Bonjour Adrien. Merci pour tes tests et tes avis sur ce matériel. Que penses-tu de la comparaison SSL 2+ / Scarlett 4i4 en terme de qualité des préamplis, des convertisseurs et du son en général ?

Adrien Administrateur / / Répondre

Hello,
Pas de sujet sur les convertisseurs je pense.
Pour les préamplis en eux-mêmes, il faudrait comparer les deux côte à côte, mais je pense que c’est globalement équivalent.
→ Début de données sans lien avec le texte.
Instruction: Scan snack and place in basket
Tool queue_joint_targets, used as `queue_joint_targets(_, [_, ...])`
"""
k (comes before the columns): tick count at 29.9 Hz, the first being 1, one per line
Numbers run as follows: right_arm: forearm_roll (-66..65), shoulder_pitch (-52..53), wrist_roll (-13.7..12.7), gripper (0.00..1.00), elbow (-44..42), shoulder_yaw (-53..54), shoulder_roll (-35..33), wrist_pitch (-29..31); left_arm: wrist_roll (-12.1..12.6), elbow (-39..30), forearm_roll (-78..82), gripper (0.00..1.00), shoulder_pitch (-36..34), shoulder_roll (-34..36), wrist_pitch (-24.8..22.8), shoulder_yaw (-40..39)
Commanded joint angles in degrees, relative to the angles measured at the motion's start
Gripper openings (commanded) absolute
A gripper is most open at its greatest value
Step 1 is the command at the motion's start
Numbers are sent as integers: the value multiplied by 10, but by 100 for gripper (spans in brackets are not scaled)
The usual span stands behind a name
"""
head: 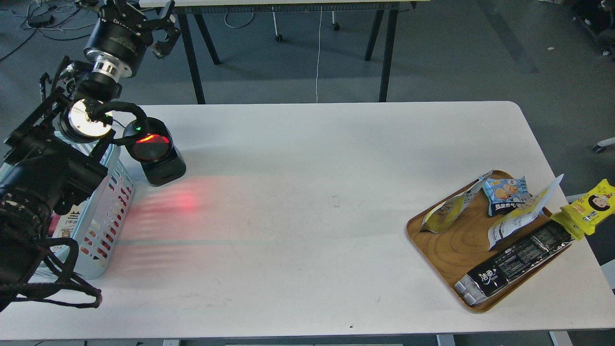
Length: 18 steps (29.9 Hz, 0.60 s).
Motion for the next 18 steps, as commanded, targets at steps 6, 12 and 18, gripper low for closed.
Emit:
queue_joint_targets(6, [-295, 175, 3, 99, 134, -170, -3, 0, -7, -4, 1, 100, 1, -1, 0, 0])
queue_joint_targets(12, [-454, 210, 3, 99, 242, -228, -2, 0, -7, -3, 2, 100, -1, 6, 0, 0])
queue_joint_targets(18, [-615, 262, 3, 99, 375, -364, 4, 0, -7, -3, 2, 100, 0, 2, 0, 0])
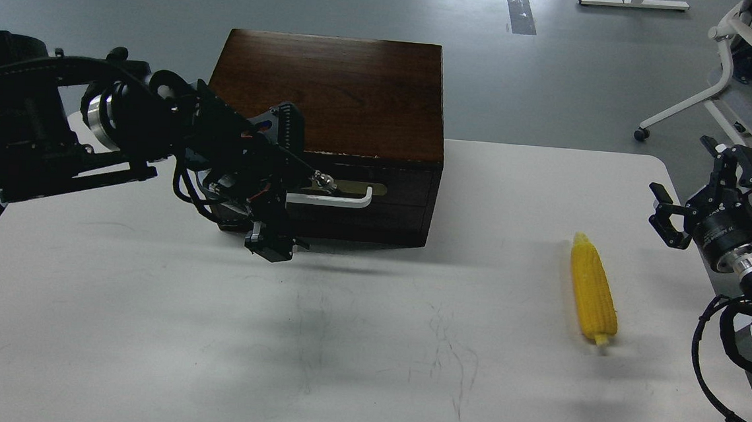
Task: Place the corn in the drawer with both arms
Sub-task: 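Pull the drawer handle toward the robot with the left gripper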
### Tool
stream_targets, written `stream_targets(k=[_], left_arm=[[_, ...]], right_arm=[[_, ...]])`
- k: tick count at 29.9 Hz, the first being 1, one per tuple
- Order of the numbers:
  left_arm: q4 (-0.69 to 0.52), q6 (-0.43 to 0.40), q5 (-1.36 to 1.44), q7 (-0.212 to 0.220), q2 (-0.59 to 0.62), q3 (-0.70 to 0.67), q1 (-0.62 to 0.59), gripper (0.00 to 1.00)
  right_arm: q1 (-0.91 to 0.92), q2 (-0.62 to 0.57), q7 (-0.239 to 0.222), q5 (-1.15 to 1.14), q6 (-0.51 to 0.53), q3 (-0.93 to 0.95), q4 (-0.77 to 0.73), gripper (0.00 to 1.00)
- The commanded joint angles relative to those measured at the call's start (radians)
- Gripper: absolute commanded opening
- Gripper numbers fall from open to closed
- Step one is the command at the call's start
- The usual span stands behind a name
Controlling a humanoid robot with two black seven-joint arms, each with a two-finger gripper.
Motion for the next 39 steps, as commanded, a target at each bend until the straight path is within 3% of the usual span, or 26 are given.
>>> stream_targets(k=[1, 39], left_arm=[[0.000, 0.000, 0.000, 0.000, -0.003, 0.000, 0.000, 0.98], [0.000, 0.000, 0.000, 0.000, -0.025, 0.019, 0.011, 0.98]], right_arm=[[0.000, 0.000, 0.000, 0.000, 0.000, 0.001, 0.000, 1.00], [-0.003, 0.000, 0.000, 0.000, 0.000, 0.000, 0.002, 1.00]])
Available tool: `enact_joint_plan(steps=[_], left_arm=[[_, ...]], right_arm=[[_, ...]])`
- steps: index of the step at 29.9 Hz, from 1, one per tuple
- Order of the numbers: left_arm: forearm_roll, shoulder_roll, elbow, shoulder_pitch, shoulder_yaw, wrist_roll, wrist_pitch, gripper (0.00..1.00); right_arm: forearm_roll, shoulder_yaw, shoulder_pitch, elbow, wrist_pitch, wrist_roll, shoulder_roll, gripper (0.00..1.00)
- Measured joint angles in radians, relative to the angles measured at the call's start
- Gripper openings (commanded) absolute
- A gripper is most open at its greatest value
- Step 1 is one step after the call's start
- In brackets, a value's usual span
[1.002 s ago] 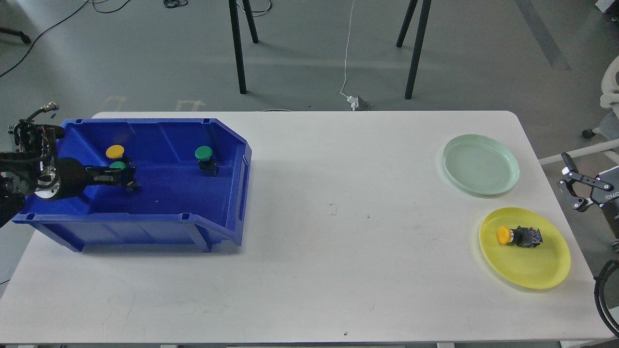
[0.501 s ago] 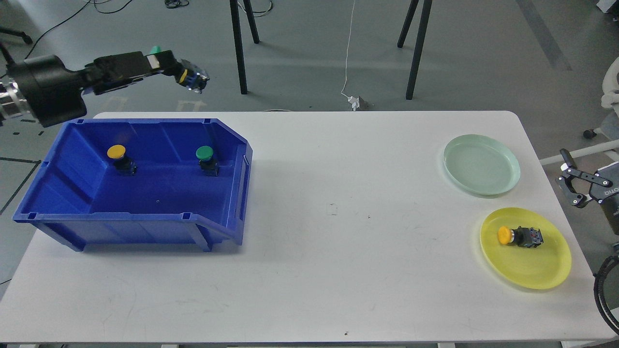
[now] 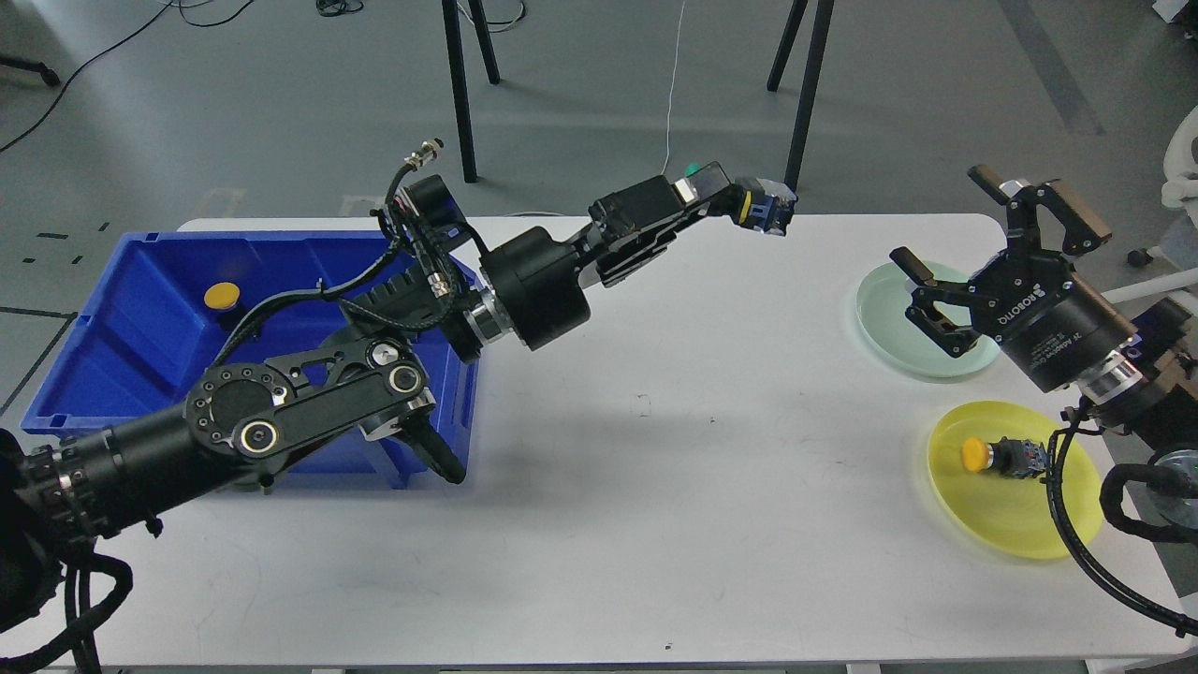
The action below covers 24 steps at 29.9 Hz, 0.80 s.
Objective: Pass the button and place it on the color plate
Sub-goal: 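Lift the green button and carry it toward the right gripper, then grasp the green button with the right gripper from the left gripper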
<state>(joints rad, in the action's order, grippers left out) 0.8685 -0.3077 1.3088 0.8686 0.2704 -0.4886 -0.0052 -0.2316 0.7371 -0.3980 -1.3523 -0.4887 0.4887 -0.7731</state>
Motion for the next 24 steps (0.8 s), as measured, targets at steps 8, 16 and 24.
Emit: enact_joint_plan(steps=[8,16,24], left_arm=[[0.015,0.015,-0.005,-0.005,-0.004,0.0,0.027,0.13],[0.015,0.018,-0.005,-0.005,-0.004,0.0,0.028,0.13],[0.015,0.018,-0.005,-0.005,-0.004,0.0,0.028,0.13]], right_arm=[[0.011,-0.207,-0.182,-0.082,0.0,0.0,0.014,0.95],[0.017,-0.281,-0.252,-0.107,0.0,0.0,0.018,0.92],[0.01,-0.285,-0.255,-0.107,0.0,0.0,0.04,0.7]])
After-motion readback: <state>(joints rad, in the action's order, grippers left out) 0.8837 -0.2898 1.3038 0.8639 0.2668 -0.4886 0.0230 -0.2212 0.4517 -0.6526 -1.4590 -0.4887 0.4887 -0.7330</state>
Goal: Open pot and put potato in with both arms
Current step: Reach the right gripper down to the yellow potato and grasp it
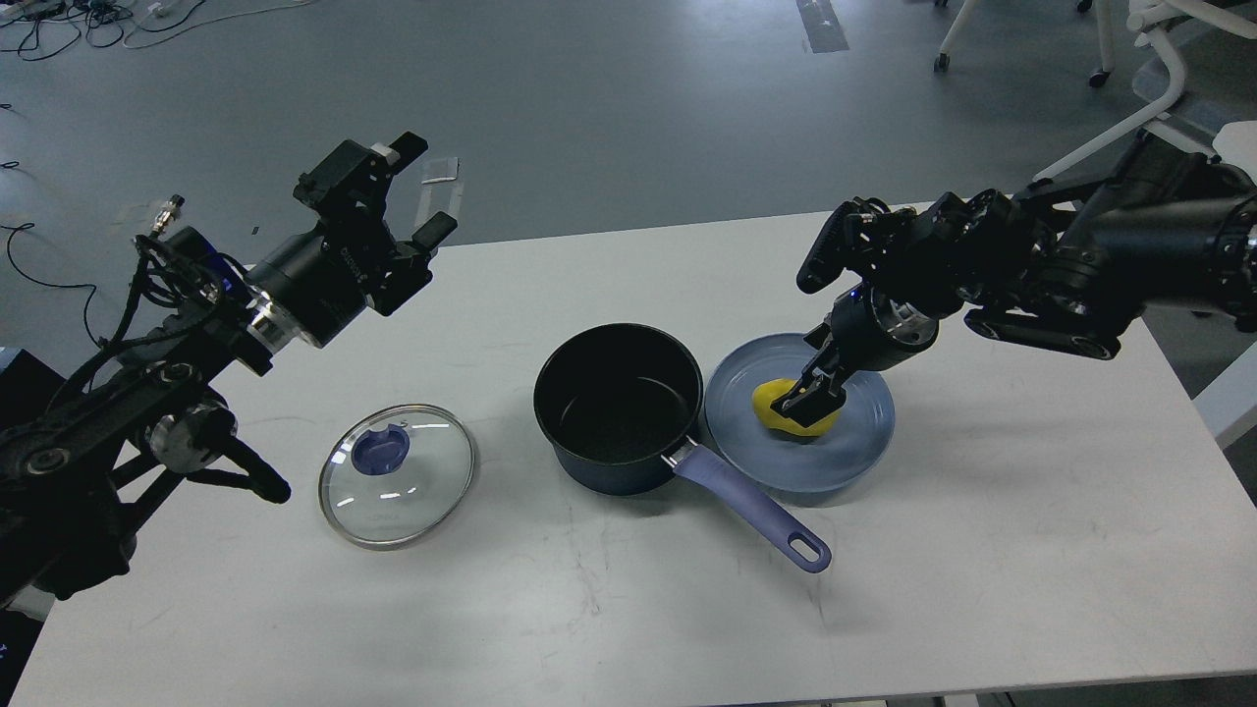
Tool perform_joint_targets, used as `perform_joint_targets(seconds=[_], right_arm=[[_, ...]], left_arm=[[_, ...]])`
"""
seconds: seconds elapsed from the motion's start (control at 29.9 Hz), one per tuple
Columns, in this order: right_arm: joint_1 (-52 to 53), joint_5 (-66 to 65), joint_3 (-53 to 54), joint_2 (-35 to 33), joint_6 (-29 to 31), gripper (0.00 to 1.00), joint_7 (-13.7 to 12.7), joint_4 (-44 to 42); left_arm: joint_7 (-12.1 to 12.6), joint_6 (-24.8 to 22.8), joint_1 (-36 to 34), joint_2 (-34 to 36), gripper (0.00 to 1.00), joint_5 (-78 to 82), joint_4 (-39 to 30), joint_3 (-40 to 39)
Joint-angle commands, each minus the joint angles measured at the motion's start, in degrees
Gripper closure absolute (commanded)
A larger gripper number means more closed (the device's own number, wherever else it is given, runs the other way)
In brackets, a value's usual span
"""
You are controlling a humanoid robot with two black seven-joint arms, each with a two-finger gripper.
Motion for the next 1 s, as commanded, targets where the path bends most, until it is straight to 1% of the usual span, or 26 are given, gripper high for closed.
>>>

Un peu plus de gain sur les Scarlett.
Adrien

DESBOIS / Répondre

Bonjour Adrien,

Merci pour tous vos articles.
Ils sont une vraie source d’information.

Pourriez-vous me conseiller, svp sur ce choix :
Je voudrais me doter d’une Scarlett 2i2 4e génération (avec son alim pour bloc d’alimentation externe).
Sur celle-ci, j’aimerais introduire un jack bluetooth (branchement casque de façade, pour recevoir un casque bluetooth). En clair, je voudrais utiliser un casque stéréo sans fil quand je joue de la guitare.
Est-ce judicieux ?
La latence serait-elle importante selon vous ?
Merci pour votre éclairage.
Bien cordialement.
Laurent

Adrien Administrateur / / Répondre

Arf, en studio on évite plutôt le matériel Bluetooth, donc je n’ai pas d’avis très marqué car je ne suis pas utilisateur de ce type de matériel. Il y aura dans tous les cas une latence… personnellement je miserais plutôt sur une rallonge jack.